(What needs to be done) In the data that follows, count each line holding the string "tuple"; answer with the number only.

(Excerpts from a dataset)
──────
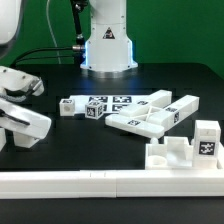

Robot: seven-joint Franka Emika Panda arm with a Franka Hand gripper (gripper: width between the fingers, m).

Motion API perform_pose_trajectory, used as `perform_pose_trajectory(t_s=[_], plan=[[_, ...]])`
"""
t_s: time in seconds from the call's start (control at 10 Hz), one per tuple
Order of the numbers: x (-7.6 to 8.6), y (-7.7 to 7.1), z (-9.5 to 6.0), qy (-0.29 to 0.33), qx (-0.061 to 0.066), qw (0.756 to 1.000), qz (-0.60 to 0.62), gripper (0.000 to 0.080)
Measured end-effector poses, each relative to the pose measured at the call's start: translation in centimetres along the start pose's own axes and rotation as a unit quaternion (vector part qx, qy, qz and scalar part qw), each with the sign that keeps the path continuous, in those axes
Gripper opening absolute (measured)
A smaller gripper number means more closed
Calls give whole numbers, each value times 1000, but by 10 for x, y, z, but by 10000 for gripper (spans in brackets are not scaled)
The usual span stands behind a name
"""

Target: Assemble chair

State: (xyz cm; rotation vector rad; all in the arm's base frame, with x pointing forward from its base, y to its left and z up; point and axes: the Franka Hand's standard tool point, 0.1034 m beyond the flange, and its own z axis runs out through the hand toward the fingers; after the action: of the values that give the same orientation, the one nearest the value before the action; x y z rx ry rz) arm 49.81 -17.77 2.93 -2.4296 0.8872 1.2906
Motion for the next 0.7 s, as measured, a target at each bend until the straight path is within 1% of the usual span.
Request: perform_pose_trajectory(t_s=[0.3, 0.4, 0.5, 0.6, 0.7], plan=[[0, 1, 2, -5, 0, 1000, -4, 649], [0, 1, 4, -17, -3, 1000, -18, 649], [4, -1, 5, -21, -5, 1000, -17, 649], [10, -2, 7, -10, -8, 1000, -20, 649], [13, -5, 11, -1, -16, 1000, -26, 649]])
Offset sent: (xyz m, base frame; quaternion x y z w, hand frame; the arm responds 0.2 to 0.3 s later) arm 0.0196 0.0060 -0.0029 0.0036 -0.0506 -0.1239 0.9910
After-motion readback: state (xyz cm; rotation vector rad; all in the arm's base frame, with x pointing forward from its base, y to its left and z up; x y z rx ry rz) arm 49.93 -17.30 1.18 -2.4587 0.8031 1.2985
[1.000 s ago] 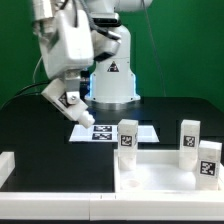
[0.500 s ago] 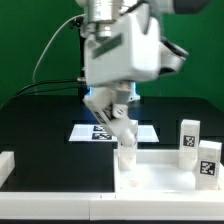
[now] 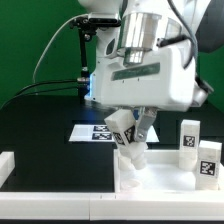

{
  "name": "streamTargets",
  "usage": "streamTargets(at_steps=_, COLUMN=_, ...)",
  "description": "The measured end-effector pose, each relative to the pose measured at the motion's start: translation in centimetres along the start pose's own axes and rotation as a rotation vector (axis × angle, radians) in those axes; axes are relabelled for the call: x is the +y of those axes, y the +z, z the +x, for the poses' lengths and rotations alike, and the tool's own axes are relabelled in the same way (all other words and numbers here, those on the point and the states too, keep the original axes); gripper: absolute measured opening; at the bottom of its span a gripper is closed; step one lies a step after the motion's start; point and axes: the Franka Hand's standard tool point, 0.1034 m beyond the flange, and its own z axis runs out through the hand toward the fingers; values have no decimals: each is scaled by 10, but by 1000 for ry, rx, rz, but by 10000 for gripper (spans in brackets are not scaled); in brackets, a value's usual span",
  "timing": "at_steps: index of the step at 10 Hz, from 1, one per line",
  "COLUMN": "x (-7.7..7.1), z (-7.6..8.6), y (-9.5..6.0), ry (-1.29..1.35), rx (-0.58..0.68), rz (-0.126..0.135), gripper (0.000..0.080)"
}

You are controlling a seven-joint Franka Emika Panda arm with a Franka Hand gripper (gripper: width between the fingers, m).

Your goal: Assemble square table

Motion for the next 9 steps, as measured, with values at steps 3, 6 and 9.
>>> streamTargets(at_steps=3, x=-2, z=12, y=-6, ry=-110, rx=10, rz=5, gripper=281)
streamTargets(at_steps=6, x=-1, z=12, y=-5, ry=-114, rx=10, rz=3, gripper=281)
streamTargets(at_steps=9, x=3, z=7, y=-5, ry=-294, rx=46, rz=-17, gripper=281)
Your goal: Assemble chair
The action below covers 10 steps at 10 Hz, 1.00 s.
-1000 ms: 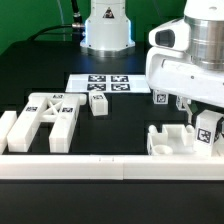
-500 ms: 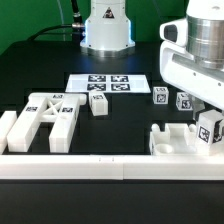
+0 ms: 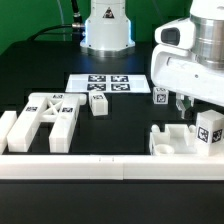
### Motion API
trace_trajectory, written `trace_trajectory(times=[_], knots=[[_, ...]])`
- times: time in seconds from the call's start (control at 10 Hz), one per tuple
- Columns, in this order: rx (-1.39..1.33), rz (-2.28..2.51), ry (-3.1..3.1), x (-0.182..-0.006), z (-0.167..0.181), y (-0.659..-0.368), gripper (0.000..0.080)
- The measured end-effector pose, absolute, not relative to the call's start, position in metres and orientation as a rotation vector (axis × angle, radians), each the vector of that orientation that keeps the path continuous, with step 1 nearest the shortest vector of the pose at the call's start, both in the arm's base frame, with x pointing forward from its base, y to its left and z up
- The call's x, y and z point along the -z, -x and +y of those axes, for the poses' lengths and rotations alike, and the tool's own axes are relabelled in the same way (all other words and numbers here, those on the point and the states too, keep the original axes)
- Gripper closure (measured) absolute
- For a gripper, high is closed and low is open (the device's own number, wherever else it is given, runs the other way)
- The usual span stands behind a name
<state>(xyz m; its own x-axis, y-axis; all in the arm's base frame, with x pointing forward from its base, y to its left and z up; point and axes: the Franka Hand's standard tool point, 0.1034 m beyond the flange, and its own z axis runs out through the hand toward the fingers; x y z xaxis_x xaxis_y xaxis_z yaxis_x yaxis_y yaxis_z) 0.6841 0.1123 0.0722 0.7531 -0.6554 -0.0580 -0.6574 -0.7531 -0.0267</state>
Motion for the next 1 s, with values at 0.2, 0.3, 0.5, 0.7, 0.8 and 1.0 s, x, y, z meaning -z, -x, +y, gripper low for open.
trace_trajectory(times=[0.2,0.3,0.5,0.7,0.8,1.0], knots=[[-0.062,0.842,2.975,-0.0723,0.1129,-0.6843,0.0151],[-0.056,0.642,3.024,-0.0723,0.1131,-0.6843,0.0151],[-0.049,0.422,3.062,-0.0722,0.1126,-0.6843,0.015],[-0.041,0.146,3.094,-0.0721,0.1105,-0.6845,0.015],[-0.036,-0.03,3.11,-0.0721,0.1091,-0.6846,0.015],[-0.032,-0.255,3.113,-0.072,0.1075,-0.6848,0.015]])
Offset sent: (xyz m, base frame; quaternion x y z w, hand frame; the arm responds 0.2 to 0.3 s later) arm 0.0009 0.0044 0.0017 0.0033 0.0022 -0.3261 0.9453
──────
(Answer box) 2